◆ Exercise: Go through the entries below and return every line that contains "numbers".

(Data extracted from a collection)
○ ○ ○ ○

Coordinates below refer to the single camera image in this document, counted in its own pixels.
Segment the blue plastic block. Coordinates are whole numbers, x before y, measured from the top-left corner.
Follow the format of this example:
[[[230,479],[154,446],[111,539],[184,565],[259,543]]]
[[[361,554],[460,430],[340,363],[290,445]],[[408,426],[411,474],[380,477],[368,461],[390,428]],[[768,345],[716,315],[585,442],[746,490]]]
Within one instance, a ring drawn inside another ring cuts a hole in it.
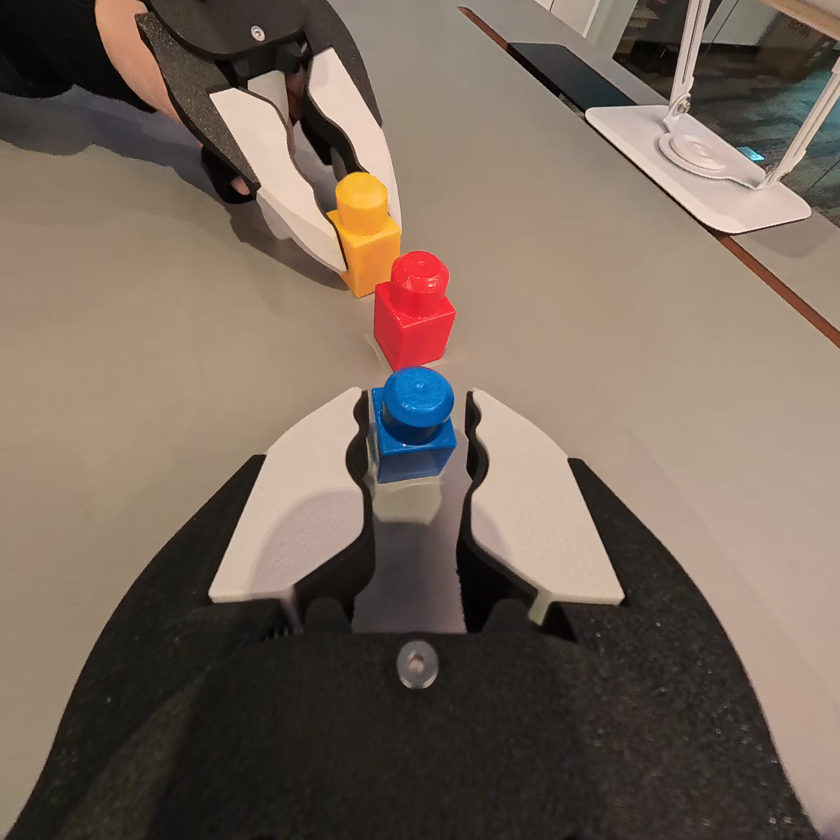
[[[369,450],[378,484],[439,476],[455,451],[455,394],[437,371],[410,366],[371,389]]]

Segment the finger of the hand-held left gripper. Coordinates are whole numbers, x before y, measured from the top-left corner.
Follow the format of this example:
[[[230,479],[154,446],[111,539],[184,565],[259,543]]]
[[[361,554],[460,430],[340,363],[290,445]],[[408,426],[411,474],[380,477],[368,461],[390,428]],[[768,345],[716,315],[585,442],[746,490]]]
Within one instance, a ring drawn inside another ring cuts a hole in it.
[[[214,92],[211,100],[256,176],[256,201],[271,233],[345,273],[340,240],[328,218],[337,206],[337,178],[301,127],[292,127],[285,76],[272,70],[249,80],[246,89]]]
[[[311,58],[302,98],[305,126],[329,153],[336,181],[373,175],[387,191],[391,218],[403,224],[400,197],[384,130],[334,48]]]

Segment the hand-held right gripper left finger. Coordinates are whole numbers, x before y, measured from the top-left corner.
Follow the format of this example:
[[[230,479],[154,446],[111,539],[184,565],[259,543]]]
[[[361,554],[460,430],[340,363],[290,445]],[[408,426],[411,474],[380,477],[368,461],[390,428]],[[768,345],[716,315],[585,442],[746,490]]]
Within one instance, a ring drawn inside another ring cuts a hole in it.
[[[352,387],[269,447],[208,591],[279,601],[293,627],[332,598],[347,613],[375,571],[369,395]]]

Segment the black flat pad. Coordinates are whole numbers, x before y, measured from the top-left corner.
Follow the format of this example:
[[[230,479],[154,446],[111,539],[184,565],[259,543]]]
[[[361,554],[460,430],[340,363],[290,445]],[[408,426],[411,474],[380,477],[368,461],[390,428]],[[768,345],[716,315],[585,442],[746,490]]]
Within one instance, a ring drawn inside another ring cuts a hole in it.
[[[507,53],[552,94],[581,112],[642,104],[576,56],[554,44],[509,43]]]

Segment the instruction sheet on stand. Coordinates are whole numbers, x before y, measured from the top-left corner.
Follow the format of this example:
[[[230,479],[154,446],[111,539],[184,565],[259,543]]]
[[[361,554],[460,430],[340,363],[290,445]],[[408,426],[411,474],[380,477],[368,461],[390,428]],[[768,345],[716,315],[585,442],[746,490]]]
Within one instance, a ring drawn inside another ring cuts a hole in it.
[[[709,1],[690,1],[668,105],[589,108],[586,121],[698,222],[725,235],[802,221],[809,204],[781,179],[797,166],[839,96],[839,63],[773,169],[763,170],[689,115]]]

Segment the red plastic block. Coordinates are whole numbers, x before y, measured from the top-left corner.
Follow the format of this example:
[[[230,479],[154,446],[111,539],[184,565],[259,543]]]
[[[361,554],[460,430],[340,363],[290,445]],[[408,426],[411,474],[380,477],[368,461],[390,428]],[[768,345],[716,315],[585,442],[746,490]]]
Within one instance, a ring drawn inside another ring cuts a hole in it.
[[[374,289],[374,338],[393,371],[440,360],[456,309],[447,298],[448,268],[414,250],[393,263],[391,278]]]

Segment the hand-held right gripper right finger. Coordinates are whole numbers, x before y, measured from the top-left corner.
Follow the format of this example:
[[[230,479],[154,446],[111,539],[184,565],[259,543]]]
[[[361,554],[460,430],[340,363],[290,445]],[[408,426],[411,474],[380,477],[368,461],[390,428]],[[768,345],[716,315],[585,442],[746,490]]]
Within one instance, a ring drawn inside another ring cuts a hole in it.
[[[559,604],[619,606],[625,593],[570,460],[488,392],[465,400],[468,439],[457,573],[467,627],[505,600],[544,627]]]

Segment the yellow plastic block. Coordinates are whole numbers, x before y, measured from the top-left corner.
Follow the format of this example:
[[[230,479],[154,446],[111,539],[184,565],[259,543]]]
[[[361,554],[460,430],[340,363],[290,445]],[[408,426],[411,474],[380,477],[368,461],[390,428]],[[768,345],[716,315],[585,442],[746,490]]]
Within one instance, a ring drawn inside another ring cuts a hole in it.
[[[335,188],[337,207],[327,214],[342,247],[347,269],[341,278],[362,298],[391,278],[400,255],[402,230],[391,218],[385,186],[373,175],[354,172]]]

○ ○ ○ ○

◆ Response area:
Segment the blue plastic block. Coordinates are whole numbers, x before y, measured from the top-left corner.
Segment the finger of the hand-held left gripper. Coordinates are whole numbers, x before y, measured from the top-left corner.
Segment the hand-held right gripper left finger. Coordinates are whole numbers, x before y, measured from the top-left corner.
Segment the black flat pad. Coordinates are whole numbers, x before y, measured from the top-left corner.
Segment the instruction sheet on stand. Coordinates are whole numbers, x before y, measured from the top-left corner.
Segment the red plastic block. Coordinates are whole numbers, x before y, measured from the top-left corner.
Segment the hand-held right gripper right finger. Coordinates are whole numbers, x before y, measured from the top-left corner.
Segment the yellow plastic block. Coordinates are whole numbers, x before y, measured from the top-left corner.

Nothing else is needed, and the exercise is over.